Selon le NYT, Sheleg aurait, par le passé, attiré l’attention suite à des réunions avec des responsables russes ou des personnalités en lien avec le crime organisé russe, malgré des relations distendues entre Moscou et Londres. Le journal a noté que les dons liés à la Russie avaient augmenté lorsqu’il était le principal collecteur de fonds.
Le frère de Sheleg, Ran Sheleg, était associé dans une société israélienne commercialisant des options binaires, instrument de placement frauduleux désormais interdit en Israël. Certains pans du secteur étaient considérés comme ayant des liens privilégiés avec des organisations criminelles russes.
Ran Sheleg, qui est également bénéficiaire de la fiducie familiale et inscrit sur la liste des dirigeants de la Halcyon Gallery de son frère, a nié toute implication dans une activité frauduleuse. Il a convenu, lors d’une enquête en 2019, que la société d’options binaires avait été un échec.
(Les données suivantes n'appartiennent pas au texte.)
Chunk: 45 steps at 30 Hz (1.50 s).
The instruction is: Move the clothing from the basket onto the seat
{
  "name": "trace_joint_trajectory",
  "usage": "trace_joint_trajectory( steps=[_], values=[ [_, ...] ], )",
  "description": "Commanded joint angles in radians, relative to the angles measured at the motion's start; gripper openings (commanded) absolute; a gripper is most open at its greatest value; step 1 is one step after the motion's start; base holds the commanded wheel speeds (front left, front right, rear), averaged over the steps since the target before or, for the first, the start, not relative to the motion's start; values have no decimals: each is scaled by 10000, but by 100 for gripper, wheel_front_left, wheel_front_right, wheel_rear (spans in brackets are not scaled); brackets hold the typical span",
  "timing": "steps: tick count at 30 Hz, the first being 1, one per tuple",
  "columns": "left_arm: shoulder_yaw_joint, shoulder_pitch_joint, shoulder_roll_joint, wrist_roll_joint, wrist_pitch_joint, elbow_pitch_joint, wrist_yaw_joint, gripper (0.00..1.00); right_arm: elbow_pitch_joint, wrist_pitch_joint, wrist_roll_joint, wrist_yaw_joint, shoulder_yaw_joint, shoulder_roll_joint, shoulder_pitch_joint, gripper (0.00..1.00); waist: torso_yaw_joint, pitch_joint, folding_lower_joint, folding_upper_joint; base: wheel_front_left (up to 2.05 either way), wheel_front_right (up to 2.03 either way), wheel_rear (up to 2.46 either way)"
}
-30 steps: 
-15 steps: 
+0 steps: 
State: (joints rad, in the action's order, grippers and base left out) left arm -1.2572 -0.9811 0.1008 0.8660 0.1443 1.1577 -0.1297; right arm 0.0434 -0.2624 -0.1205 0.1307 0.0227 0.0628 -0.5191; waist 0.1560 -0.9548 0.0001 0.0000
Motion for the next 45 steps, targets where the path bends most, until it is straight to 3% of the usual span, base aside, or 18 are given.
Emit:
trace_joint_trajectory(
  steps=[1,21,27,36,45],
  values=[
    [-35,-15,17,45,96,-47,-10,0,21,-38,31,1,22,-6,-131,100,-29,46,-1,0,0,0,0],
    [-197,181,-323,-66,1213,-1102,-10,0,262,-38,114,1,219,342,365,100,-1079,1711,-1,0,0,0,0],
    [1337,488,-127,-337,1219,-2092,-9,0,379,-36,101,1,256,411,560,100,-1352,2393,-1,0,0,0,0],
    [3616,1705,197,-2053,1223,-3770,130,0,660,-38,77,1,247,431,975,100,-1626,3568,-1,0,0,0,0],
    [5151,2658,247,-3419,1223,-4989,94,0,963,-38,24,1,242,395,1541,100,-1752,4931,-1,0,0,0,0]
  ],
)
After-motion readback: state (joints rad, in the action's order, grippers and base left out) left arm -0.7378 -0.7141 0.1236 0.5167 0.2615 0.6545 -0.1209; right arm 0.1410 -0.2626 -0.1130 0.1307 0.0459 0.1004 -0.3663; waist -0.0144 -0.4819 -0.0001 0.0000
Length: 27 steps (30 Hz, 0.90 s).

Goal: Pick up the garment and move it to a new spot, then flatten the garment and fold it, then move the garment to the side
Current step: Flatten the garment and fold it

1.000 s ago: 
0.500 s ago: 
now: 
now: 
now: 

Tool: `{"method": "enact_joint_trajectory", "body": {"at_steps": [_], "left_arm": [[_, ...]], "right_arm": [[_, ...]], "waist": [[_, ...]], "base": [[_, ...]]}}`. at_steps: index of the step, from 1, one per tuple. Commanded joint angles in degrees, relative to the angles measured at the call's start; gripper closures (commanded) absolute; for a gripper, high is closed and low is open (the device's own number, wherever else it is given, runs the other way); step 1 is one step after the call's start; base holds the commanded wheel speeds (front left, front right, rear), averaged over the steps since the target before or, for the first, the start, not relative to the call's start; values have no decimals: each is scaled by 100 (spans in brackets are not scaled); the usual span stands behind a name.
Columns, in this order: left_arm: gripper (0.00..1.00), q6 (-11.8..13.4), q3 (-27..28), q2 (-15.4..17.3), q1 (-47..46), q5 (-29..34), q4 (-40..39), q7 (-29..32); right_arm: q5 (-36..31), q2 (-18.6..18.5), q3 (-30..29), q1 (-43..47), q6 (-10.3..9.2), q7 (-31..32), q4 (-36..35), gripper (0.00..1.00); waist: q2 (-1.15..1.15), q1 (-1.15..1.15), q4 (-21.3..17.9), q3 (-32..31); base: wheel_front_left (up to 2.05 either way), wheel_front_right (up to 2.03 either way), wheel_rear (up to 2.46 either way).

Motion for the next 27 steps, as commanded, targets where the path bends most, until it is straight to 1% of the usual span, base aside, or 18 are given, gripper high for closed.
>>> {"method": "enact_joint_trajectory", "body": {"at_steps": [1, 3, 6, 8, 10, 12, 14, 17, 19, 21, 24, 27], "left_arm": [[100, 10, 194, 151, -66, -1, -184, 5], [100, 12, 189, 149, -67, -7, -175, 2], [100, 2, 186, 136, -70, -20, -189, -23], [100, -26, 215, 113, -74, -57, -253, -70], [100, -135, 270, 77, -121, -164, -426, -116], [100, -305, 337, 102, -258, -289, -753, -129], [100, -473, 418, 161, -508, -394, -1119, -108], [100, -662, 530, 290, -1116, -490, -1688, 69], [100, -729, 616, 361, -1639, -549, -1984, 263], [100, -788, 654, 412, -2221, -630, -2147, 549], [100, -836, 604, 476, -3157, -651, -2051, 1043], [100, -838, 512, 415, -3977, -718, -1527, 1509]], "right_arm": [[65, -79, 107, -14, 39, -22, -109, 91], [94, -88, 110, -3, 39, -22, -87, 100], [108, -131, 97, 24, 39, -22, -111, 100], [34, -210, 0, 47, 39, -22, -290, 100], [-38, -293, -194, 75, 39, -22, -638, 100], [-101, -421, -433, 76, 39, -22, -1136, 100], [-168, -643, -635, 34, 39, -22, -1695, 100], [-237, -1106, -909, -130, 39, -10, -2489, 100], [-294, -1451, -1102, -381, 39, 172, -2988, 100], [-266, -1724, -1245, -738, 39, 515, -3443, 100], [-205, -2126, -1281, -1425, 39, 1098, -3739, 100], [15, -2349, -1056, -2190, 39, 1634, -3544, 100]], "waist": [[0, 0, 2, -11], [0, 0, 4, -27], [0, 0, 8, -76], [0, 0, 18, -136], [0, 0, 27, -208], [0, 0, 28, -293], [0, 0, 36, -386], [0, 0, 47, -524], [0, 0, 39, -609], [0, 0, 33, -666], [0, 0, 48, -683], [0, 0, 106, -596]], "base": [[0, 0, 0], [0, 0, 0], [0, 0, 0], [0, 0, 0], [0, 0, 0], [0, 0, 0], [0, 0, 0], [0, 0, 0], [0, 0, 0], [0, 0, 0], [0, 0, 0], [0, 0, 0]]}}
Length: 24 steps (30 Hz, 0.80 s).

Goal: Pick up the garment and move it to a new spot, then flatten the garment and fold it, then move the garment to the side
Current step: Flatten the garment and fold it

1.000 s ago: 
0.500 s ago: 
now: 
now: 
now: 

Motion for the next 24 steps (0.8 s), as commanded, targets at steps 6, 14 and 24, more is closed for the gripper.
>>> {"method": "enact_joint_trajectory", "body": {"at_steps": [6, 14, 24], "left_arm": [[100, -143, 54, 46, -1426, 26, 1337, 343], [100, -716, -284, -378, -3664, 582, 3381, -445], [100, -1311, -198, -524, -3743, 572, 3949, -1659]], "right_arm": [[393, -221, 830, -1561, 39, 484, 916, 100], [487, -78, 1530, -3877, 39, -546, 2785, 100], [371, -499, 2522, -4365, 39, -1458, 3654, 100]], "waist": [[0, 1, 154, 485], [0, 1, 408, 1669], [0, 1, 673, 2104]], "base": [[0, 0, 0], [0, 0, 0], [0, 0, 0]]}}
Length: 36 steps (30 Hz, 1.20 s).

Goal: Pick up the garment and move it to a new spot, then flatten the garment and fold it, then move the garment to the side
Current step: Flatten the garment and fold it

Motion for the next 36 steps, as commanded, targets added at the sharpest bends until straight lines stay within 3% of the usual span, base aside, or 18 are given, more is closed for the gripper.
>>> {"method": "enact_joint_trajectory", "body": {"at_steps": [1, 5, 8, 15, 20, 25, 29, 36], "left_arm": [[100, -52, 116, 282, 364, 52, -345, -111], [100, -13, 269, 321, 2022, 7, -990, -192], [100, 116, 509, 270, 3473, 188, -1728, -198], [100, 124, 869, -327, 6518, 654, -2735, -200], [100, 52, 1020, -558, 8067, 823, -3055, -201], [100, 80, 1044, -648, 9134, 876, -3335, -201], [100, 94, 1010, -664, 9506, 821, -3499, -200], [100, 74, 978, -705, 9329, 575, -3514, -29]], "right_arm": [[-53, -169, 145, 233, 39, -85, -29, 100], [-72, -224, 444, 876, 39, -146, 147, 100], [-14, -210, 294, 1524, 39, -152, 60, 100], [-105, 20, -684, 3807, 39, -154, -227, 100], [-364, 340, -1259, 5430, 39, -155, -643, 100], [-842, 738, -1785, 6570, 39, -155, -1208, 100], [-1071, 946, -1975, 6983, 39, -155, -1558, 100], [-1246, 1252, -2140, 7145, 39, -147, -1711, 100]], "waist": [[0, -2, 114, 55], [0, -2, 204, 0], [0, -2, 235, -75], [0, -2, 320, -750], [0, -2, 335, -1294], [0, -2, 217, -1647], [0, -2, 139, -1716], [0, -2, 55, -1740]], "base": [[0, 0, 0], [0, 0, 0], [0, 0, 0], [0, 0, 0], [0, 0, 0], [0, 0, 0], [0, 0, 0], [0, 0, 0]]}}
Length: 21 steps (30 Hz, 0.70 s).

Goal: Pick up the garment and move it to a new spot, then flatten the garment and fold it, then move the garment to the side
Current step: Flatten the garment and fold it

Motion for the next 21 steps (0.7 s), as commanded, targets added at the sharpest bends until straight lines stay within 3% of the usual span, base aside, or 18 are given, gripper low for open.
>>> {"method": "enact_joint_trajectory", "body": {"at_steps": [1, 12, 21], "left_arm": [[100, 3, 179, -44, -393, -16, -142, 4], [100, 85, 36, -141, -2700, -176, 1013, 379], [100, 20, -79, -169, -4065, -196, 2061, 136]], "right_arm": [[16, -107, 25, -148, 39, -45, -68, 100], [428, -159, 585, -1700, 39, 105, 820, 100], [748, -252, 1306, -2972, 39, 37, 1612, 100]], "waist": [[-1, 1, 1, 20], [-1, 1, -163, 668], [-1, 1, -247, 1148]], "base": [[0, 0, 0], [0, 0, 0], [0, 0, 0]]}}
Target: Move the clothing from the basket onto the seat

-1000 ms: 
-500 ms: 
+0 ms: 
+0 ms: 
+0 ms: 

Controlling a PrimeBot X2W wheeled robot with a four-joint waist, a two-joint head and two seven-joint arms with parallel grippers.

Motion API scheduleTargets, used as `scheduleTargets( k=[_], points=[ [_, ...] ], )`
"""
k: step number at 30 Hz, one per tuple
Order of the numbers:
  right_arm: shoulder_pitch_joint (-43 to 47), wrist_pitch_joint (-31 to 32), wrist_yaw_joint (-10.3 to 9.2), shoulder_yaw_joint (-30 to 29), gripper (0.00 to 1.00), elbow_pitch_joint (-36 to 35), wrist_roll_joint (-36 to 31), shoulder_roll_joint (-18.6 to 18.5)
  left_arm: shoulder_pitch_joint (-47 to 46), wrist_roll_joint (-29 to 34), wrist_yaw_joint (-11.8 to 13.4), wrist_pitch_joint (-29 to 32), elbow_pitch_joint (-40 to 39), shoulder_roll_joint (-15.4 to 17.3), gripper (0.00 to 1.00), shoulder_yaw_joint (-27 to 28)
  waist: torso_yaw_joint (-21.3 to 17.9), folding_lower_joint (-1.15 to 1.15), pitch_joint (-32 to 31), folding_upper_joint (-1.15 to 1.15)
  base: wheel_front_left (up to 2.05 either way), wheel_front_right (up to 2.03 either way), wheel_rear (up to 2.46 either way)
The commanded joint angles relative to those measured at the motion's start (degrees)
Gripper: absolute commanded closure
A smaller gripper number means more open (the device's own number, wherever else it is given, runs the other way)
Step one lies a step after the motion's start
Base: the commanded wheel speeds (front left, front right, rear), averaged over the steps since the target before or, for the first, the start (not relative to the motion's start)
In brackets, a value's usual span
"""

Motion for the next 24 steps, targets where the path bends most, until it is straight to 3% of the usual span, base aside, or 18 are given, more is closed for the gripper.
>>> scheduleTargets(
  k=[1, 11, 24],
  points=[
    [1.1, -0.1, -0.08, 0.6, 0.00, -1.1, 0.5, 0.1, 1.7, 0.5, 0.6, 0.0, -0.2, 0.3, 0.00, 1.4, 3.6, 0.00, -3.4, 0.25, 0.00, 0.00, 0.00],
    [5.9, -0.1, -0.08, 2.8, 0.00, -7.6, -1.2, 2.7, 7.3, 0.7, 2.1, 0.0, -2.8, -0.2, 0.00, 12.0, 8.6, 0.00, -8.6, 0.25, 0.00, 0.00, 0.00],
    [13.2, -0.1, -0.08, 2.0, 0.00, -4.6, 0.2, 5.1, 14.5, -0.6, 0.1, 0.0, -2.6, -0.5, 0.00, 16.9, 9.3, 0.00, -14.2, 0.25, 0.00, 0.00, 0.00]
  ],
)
Les alertes bancaires, connues sous le nom de rapports d’activité suspecte aux États-Unis, sont des avis que les institutions financières déposent auprès des autorités pour signaler des activités suspectes. Elles sont généralement confidentielles. Le NYT n’a pas précisé comment il avait obtenu le rapport de Barclays.
En 2020, plus de 2 500 rapports d’activités suspectes déposés auprès du Département américain du Trésor ont été divulgués à Buzzfeed et au Consortium international des journalistes d’investigation, contenant des alertes émanant de 90 banques, dont la Barclays.